- [TASK INSTRUCTIONS]: Return every line of the records below verbatim, with no pictures in the copy.
==== TASK INPUTS ====
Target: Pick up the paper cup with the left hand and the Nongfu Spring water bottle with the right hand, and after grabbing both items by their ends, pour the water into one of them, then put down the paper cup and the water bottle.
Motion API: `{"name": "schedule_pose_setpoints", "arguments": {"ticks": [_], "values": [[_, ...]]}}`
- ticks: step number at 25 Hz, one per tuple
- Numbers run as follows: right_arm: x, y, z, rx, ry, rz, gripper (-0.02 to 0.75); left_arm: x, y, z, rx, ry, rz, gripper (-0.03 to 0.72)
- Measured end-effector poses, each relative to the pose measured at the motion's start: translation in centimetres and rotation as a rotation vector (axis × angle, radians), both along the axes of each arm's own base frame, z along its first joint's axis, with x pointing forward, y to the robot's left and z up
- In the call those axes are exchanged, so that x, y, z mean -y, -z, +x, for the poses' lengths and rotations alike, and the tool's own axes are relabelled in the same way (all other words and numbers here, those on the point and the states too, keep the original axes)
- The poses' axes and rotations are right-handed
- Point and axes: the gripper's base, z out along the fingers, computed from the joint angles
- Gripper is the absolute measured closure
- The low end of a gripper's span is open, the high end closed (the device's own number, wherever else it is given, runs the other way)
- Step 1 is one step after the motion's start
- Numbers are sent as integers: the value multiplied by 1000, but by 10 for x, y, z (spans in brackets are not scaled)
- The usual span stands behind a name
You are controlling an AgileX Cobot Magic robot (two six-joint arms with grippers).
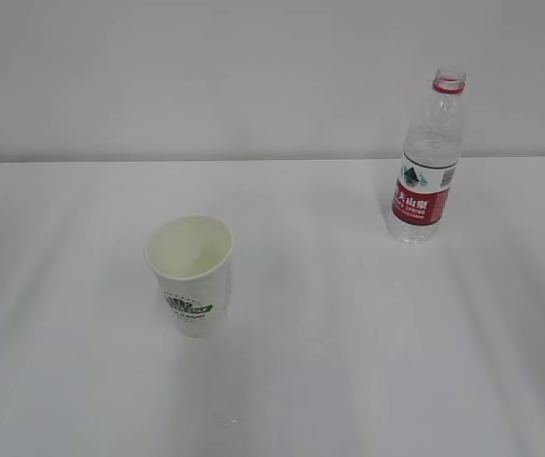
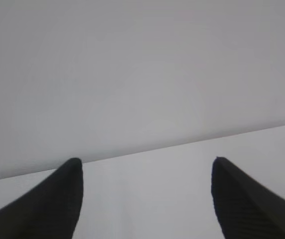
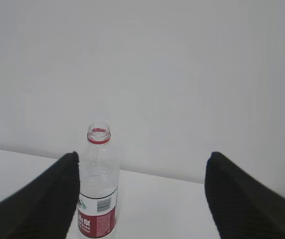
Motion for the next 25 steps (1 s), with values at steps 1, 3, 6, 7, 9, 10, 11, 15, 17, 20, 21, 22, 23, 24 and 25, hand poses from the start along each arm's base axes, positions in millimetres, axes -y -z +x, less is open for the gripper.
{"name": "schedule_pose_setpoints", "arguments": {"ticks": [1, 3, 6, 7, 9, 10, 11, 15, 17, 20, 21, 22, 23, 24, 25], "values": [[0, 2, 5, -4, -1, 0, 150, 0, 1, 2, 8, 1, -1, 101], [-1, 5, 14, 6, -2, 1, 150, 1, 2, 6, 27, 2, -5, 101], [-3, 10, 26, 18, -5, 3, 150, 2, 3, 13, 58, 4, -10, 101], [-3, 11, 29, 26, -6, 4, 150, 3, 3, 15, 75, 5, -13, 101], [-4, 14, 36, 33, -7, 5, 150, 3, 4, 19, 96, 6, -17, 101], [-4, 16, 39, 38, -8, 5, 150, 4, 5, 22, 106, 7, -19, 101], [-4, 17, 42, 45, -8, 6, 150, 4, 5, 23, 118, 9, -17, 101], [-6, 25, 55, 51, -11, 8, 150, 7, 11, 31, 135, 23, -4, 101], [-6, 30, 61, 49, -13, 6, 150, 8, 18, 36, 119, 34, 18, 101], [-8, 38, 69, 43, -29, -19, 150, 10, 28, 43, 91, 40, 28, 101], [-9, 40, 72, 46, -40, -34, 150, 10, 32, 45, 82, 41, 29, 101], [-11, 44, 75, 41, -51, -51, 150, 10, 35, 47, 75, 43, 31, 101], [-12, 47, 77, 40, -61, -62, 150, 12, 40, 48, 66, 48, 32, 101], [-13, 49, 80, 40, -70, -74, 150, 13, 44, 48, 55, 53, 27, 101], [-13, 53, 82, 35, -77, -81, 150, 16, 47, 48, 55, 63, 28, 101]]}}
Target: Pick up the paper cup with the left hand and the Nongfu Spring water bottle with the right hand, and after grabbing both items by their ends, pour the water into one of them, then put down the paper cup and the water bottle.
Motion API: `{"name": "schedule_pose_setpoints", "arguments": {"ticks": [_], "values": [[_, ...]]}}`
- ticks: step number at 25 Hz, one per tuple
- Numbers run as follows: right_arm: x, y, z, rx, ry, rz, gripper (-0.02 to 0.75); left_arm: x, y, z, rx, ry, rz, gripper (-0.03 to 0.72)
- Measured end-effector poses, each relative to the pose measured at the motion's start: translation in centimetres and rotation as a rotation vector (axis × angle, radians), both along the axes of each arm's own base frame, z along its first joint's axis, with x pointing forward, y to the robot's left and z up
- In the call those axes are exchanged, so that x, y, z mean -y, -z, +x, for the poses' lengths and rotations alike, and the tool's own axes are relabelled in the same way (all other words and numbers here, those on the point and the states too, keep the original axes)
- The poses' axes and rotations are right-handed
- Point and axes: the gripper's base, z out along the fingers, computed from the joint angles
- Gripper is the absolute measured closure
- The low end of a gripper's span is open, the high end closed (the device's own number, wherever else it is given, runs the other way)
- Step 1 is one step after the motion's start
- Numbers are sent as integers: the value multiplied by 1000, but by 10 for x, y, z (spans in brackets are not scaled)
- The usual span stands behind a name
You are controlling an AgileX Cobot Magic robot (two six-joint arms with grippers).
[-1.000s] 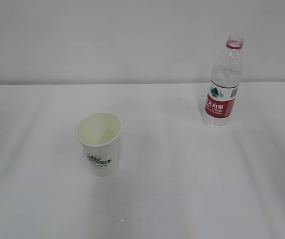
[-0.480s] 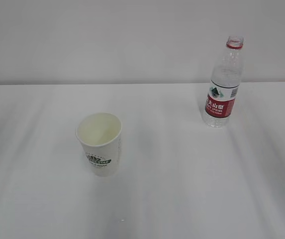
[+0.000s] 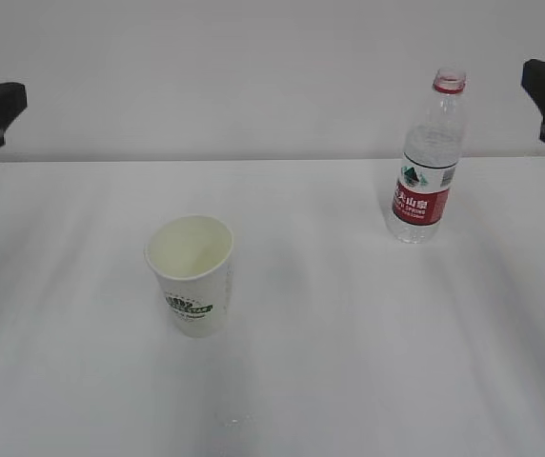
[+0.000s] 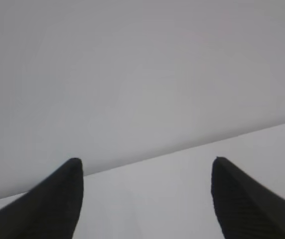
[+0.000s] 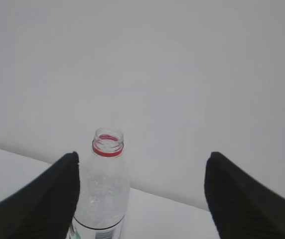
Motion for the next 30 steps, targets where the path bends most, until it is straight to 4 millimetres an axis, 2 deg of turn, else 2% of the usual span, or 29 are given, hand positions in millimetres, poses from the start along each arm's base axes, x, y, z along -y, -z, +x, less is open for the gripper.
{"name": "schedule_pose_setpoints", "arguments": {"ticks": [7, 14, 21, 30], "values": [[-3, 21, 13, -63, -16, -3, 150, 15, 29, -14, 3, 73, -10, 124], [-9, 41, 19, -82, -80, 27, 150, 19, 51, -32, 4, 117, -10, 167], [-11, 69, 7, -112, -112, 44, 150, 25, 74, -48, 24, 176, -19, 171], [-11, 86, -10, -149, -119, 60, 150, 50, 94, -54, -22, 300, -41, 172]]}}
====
- [WRITTEN RESPONSE]:
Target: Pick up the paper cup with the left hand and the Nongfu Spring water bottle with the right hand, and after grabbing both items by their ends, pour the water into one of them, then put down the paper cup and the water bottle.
Motion API: `{"name": "schedule_pose_setpoints", "arguments": {"ticks": [_], "values": [[_, ...]]}}`
- ticks: step number at 25 Hz, one per tuple
- Numbers run as follows: right_arm: x, y, z, rx, ry, rz, gripper (-0.02 to 0.75); left_arm: x, y, z, rx, ry, rz, gripper (-0.03 to 0.72)
- Measured end-effector poses, each relative to the pose measured at the motion's start: translation in centimetres and rotation as a rotation vector (axis × angle, radians), both along the axes of each arm's own base frame, z along its first joint's axis, with x pointing forward, y to the robot's left and z up
- In the call those axes are exchanged, so that x, y, z mean -y, -z, +x, for the poses' lengths and rotations alike, and the tool's own axes are relabelled in the same way (all other words and numbers here, those on the point and the states too, keep the original axes)
- The poses' axes and rotations are right-handed
- Point and axes: the gripper's base, z out along the fingers, computed from the joint angles
- Gripper is the absolute measured closure
- The low end of a gripper's span is open, the high end closed (the device's own number, wherever else it is given, runs the other way)
- Step 1 is one step after the motion's start
- Numbers are sent as integers: the value multiplied by 1000, but by 10 for x, y, z (spans in brackets are not scaled)
- The usual span stands behind a name
You are controlling an AgileX Cobot Magic robot (two six-joint arms with grippers).
Motion for the next 25 steps (1 s), with values at steps 1, 3, 6, 7, 9, 10, 11, 15, 17, 20, 21, 22, 23, 24 and 25, hand poses from the start along each arm's base axes, positions in millimetres, axes -y -z +x, less is open for the gripper.
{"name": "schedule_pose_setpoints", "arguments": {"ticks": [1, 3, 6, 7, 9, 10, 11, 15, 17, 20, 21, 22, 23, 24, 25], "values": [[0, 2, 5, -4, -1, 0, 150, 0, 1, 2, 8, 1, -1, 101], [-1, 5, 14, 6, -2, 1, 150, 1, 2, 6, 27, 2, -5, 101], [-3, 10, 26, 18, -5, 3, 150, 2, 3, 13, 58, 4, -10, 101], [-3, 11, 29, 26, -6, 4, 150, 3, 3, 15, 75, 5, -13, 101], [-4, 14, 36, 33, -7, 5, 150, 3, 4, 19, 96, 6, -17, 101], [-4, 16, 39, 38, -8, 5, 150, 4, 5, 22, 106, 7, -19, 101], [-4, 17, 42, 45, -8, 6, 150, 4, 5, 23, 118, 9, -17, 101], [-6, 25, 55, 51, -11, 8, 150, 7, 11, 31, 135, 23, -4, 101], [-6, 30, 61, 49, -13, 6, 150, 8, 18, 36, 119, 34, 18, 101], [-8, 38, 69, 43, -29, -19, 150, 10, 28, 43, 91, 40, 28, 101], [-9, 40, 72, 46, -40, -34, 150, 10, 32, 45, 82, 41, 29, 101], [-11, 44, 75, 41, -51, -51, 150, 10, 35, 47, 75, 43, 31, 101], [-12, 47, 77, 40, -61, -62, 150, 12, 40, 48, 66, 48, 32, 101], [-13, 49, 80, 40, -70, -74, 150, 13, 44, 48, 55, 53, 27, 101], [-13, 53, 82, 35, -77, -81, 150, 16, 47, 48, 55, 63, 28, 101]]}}
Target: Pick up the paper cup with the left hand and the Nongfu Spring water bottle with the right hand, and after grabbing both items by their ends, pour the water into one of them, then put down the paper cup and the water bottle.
Motion API: `{"name": "schedule_pose_setpoints", "arguments": {"ticks": [_], "values": [[_, ...]]}}`
- ticks: step number at 25 Hz, one per tuple
- Numbers run as follows: right_arm: x, y, z, rx, ry, rz, gripper (-0.02 to 0.75); left_arm: x, y, z, rx, ry, rz, gripper (-0.03 to 0.72)
- Measured end-effector poses, each relative to the pose measured at the motion's start: translation in centimetres and rotation as a rotation vector (axis × angle, radians), both along the axes of each arm's own base frame, z along its first joint's axis, with x pointing forward, y to the robot's left and z up
- In the call those axes are exchanged, so that x, y, z mean -y, -z, +x, for the poses' lengths and rotations alike, and the tool's own axes are relabelled in the same way (all other words and numbers here, those on the point and the states too, keep the original axes)
- The poses' axes and rotations are right-handed
- Point and axes: the gripper's base, z out along the fingers, computed from the joint angles
- Gripper is the absolute measured closure
- The low end of a gripper's span is open, the high end closed (the device's own number, wherever else it is given, runs the other way)
- Step 1 is one step after the motion's start
- Numbers are sent as integers: the value multiplied by 1000, but by 10 for x, y, z (spans in brackets are not scaled)
- The usual span stands behind a name
You are controlling an AgileX Cobot Magic robot (two six-joint arms with grippers).
[-1.000s] 
[-0.480s] 
[+0.000s] 
[+0.000s] 
[+0.000s] 
Motion for the next 30 steps, targets where the path bends most, until it is straight to 4 millimetres an axis, 2 deg of turn, else 2% of the usual span, or 29 are given, hand positions in millimetres, poses from the start along each arm's base axes, x, y, z along -y, -z, +x, less is open for the gripper.
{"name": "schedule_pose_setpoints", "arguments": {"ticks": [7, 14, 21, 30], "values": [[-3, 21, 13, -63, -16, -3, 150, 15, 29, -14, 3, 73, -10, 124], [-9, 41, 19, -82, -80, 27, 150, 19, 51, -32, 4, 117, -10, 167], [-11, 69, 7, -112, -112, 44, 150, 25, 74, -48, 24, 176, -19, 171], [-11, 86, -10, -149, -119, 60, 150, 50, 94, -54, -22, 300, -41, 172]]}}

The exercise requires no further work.